Dataset excerpts:
=== Begin Enclosure ===
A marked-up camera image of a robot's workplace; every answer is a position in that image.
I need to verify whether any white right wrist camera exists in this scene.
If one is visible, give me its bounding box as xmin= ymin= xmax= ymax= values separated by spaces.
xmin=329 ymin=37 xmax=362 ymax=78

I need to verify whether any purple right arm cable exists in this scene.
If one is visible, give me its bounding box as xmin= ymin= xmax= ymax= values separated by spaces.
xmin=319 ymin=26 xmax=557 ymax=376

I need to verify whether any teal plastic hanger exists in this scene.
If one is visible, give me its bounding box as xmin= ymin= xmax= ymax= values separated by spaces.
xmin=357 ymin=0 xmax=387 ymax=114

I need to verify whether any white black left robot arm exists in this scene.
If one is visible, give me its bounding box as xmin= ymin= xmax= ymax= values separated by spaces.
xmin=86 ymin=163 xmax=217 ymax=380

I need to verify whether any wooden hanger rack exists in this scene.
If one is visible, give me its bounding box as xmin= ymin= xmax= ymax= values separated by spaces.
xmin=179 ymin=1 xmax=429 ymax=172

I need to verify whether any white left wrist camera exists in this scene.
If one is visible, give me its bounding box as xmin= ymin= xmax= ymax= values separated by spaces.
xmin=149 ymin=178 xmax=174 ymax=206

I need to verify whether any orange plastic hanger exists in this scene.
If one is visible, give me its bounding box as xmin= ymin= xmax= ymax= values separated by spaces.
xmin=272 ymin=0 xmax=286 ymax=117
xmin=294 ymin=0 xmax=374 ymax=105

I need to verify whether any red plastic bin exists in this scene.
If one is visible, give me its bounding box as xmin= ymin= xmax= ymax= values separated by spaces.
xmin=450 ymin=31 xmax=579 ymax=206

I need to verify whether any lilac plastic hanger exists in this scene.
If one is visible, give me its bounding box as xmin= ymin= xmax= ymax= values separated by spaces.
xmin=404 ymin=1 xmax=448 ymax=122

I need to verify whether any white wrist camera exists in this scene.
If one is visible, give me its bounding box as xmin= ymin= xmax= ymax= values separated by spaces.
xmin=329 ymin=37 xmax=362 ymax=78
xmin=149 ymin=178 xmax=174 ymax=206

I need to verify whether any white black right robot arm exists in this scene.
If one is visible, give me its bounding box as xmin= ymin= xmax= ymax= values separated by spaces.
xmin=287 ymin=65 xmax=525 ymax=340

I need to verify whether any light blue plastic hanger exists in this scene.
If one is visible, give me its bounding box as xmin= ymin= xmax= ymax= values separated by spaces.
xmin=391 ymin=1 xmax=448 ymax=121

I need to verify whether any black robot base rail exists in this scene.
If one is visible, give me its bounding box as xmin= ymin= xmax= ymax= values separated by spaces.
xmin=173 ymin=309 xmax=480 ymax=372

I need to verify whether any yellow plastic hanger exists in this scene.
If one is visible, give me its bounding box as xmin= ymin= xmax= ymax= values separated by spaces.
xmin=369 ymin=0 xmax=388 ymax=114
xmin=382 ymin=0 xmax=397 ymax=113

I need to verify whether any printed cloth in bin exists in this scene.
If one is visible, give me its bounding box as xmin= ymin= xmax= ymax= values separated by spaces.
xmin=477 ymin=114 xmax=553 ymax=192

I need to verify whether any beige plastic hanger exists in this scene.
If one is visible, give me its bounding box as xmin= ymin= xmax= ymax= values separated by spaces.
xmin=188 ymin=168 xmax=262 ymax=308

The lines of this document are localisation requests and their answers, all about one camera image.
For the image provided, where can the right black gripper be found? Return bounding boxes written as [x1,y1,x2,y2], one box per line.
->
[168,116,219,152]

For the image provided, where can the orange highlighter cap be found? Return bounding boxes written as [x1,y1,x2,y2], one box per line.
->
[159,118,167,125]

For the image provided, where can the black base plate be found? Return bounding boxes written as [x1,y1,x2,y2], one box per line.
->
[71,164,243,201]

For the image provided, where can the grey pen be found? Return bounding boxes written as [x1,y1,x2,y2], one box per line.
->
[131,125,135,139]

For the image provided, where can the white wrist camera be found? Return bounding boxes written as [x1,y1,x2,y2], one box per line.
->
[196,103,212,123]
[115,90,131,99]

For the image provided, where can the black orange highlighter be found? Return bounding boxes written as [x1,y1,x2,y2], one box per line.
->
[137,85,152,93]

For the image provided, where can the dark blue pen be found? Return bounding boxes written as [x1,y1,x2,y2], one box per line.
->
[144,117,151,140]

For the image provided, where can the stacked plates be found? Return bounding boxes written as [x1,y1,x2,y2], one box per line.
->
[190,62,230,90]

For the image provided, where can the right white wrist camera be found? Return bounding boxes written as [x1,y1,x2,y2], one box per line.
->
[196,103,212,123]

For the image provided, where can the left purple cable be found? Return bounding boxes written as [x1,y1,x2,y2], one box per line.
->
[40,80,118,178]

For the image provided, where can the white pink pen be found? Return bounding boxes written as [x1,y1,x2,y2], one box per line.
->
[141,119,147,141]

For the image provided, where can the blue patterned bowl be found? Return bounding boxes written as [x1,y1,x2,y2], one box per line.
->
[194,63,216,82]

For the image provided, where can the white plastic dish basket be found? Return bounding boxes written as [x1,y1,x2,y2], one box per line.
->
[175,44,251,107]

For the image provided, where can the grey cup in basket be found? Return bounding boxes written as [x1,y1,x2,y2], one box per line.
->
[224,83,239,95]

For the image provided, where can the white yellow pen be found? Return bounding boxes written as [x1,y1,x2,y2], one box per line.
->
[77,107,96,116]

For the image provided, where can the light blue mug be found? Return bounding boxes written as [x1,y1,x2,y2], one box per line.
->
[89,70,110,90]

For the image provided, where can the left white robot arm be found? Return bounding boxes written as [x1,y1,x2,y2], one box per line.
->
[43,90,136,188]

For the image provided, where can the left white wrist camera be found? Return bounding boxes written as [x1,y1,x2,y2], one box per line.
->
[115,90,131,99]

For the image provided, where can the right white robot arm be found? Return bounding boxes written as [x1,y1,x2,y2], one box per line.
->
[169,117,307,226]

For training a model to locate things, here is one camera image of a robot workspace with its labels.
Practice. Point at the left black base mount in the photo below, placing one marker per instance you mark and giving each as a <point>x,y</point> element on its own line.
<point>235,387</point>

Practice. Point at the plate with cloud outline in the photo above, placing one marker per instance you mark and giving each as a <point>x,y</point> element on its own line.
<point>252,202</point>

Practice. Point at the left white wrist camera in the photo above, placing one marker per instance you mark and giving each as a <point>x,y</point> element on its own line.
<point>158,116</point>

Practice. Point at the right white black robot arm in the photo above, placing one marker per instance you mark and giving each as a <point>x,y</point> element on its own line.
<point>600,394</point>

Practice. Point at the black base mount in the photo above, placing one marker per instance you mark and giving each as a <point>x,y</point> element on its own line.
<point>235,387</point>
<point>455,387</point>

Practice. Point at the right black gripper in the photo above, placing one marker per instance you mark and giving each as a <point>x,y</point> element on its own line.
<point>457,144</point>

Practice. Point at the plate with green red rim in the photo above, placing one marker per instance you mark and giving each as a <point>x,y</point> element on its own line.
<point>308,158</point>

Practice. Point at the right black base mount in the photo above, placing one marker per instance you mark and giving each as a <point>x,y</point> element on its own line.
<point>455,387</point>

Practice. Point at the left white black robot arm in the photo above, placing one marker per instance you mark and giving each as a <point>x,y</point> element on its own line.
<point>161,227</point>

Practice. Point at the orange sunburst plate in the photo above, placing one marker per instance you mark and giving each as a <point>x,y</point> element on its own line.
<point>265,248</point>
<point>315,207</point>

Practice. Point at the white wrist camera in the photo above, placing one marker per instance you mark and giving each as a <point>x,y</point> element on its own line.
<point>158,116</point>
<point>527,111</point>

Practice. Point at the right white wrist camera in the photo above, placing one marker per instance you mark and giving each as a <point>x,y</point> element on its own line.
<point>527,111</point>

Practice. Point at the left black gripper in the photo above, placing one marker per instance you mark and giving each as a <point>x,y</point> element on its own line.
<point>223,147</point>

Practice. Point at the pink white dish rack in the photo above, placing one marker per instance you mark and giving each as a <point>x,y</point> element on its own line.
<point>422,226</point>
=== End Enclosure ===
What is needed: From the records given above, copy all lines containing "cable".

Answer for this exercise:
I need to verify whether any purple right arm cable exists in this scene.
For the image provided, where can the left purple cable be found? Return bounding boxes written as [x1,y1,x2,y2], one box per line.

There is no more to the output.